What you have to do> Please take the records that follow and repeat exactly the lines starting with the line with "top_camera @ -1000" and going on through the line with "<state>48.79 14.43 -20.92".

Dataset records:
----
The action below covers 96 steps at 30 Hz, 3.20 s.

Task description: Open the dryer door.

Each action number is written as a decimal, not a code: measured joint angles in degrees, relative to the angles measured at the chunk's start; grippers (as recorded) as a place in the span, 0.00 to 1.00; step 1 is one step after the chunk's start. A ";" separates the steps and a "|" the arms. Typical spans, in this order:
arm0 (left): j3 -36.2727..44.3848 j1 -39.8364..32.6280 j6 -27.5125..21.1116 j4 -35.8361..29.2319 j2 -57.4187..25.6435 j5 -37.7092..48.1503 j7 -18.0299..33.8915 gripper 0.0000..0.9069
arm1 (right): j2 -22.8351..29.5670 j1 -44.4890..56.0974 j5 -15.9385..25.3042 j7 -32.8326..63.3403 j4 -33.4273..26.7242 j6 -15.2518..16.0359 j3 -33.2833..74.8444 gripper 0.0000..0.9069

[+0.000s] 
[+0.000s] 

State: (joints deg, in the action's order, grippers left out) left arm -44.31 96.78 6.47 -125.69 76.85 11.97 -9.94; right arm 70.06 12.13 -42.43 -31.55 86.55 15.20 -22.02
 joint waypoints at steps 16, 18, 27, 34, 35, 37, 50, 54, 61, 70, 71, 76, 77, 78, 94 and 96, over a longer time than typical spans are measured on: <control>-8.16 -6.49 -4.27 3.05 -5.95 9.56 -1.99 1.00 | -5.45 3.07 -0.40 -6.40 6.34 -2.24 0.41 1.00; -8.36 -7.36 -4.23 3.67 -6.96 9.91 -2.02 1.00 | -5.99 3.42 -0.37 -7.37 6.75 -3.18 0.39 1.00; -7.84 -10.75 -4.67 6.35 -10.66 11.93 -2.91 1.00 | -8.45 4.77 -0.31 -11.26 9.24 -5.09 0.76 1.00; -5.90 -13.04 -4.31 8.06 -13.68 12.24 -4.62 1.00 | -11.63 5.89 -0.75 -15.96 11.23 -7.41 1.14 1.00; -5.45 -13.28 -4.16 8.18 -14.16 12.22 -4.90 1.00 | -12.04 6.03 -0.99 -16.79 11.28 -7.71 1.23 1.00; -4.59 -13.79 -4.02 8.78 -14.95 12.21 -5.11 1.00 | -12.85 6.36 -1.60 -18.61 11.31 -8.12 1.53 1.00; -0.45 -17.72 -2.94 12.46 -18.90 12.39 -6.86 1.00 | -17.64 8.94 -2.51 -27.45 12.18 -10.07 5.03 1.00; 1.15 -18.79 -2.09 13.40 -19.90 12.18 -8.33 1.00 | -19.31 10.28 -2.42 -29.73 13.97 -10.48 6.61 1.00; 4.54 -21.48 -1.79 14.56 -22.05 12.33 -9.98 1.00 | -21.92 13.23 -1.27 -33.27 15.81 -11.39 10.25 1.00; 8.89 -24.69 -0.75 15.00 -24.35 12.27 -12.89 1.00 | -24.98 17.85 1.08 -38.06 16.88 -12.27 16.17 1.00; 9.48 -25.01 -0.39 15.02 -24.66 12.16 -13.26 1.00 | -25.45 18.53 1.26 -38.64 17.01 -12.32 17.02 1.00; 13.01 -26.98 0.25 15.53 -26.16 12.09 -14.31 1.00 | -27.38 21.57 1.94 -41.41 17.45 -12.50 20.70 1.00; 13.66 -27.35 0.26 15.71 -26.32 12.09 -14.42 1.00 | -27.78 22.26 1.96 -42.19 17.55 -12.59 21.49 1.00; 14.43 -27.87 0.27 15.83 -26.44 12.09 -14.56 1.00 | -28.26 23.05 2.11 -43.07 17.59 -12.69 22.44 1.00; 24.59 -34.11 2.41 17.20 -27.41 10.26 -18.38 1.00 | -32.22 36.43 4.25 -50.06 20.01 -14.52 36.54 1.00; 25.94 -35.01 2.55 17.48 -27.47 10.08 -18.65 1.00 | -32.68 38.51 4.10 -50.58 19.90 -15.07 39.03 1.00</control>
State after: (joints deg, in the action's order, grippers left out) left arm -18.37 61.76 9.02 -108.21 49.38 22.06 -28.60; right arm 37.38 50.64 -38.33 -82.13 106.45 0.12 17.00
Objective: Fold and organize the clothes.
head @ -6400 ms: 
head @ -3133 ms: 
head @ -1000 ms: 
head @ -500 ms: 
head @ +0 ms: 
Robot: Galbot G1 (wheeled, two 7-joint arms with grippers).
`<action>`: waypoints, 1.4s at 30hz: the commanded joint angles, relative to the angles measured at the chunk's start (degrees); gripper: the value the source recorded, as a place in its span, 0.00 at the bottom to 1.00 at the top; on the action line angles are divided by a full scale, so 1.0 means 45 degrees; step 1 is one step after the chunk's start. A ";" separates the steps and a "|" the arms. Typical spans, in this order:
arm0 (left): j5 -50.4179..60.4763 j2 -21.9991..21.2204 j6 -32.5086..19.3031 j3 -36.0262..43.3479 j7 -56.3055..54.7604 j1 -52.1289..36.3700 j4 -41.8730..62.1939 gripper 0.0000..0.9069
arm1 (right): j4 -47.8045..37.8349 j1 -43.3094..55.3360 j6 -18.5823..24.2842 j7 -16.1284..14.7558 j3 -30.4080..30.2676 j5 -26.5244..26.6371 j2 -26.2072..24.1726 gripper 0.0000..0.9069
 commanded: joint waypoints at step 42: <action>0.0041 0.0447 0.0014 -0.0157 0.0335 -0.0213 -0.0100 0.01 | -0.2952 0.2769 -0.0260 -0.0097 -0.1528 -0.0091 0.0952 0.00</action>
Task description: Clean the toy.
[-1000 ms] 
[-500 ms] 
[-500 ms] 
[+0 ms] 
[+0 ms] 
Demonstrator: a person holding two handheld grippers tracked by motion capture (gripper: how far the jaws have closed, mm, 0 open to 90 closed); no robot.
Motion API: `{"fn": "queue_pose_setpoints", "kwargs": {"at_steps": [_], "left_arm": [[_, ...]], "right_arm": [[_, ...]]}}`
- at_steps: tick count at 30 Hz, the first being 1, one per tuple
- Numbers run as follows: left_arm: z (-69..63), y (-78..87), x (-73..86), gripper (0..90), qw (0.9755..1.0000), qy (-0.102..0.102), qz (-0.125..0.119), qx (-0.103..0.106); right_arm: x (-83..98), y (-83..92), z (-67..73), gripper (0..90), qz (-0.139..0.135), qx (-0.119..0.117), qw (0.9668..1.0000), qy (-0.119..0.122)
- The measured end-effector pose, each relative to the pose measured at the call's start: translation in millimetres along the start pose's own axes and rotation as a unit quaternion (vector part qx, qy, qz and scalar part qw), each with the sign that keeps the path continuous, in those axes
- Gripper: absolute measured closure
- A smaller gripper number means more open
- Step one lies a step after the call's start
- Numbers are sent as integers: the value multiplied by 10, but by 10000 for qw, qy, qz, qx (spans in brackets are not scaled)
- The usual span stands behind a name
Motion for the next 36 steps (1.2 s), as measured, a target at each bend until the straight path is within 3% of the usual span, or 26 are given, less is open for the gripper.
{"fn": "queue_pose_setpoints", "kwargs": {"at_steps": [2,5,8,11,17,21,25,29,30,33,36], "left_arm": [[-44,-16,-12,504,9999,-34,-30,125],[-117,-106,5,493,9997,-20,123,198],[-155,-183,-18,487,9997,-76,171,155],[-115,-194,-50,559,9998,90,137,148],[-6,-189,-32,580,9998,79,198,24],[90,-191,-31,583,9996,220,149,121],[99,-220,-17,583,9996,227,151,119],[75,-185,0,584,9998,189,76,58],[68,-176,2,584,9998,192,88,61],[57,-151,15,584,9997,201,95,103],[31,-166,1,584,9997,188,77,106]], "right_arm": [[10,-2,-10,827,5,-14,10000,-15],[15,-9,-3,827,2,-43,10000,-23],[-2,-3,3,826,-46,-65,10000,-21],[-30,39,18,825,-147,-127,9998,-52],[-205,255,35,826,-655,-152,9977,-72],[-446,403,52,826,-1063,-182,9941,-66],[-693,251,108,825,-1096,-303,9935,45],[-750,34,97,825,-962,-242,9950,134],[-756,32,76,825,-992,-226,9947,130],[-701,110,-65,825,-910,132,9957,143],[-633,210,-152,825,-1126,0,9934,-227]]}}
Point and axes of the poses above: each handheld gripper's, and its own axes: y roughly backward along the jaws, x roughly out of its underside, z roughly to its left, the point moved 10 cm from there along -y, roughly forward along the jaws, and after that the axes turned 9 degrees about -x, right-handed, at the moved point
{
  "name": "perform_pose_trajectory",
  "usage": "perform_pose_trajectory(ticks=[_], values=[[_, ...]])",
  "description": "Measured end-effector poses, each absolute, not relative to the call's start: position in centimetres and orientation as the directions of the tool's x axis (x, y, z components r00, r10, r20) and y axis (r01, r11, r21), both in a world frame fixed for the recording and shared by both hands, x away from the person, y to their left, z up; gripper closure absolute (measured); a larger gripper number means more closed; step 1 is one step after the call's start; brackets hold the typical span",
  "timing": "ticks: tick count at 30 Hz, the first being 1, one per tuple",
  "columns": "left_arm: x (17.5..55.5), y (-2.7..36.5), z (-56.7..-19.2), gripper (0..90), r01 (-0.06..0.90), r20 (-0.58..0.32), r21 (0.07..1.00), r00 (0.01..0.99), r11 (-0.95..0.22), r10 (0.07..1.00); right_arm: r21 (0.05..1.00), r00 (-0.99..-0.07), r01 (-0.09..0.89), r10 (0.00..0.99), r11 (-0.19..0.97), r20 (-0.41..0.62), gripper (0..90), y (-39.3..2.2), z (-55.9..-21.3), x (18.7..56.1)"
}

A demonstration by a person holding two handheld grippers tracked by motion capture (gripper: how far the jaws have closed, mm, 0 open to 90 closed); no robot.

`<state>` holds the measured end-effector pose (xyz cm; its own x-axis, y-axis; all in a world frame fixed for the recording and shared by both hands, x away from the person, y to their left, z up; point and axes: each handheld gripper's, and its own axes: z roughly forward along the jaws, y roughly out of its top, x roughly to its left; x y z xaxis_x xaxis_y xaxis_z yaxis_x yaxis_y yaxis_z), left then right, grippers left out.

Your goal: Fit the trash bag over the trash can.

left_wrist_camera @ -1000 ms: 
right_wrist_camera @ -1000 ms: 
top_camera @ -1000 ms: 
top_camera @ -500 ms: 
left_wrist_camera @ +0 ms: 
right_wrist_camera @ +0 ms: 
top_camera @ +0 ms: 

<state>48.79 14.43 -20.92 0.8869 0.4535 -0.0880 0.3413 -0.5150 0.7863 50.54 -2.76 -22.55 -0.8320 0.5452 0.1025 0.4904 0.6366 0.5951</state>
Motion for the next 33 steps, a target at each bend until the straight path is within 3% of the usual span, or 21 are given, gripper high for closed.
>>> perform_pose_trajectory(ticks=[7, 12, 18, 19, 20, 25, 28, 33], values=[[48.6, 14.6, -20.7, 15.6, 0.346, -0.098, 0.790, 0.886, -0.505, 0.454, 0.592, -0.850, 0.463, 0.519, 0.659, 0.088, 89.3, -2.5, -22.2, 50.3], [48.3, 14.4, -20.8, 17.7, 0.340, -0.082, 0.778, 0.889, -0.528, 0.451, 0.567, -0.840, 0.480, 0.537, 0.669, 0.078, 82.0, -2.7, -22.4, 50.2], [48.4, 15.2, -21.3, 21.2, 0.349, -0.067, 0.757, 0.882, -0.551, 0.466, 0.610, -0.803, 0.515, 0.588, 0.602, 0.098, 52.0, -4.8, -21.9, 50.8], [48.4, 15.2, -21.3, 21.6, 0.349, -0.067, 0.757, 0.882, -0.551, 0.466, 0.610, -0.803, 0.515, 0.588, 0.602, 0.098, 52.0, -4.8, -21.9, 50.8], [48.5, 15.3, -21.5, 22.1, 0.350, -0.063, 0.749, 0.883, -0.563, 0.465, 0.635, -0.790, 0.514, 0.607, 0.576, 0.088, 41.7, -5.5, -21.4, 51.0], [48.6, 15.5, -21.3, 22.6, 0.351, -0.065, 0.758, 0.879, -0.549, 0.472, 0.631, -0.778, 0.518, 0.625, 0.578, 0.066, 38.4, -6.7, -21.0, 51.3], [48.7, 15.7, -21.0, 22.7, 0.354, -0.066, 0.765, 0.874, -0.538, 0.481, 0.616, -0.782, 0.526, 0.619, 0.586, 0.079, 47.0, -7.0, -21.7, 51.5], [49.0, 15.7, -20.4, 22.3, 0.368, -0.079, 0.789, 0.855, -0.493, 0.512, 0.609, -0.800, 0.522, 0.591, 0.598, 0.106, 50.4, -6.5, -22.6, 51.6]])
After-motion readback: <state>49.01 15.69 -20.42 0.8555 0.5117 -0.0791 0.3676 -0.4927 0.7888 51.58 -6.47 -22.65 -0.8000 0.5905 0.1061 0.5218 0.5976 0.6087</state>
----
Answer for the task>
top_camera @ -1000 ms: 
top_camera @ -500 ms: 
left_wrist_camera @ +0 ms: 
right_wrist_camera @ +0 ms: 
top_camera @ +0 ms: 

<state>48.79 14.43 -20.92 0.8869 0.4535 -0.0880 0.3413 -0.5150 0.7863 50.54 -2.76 -22.55 -0.8320 0.5452 0.1025 0.4904 0.6366 0.5951</state>

The output is finished, and nothing else is needed.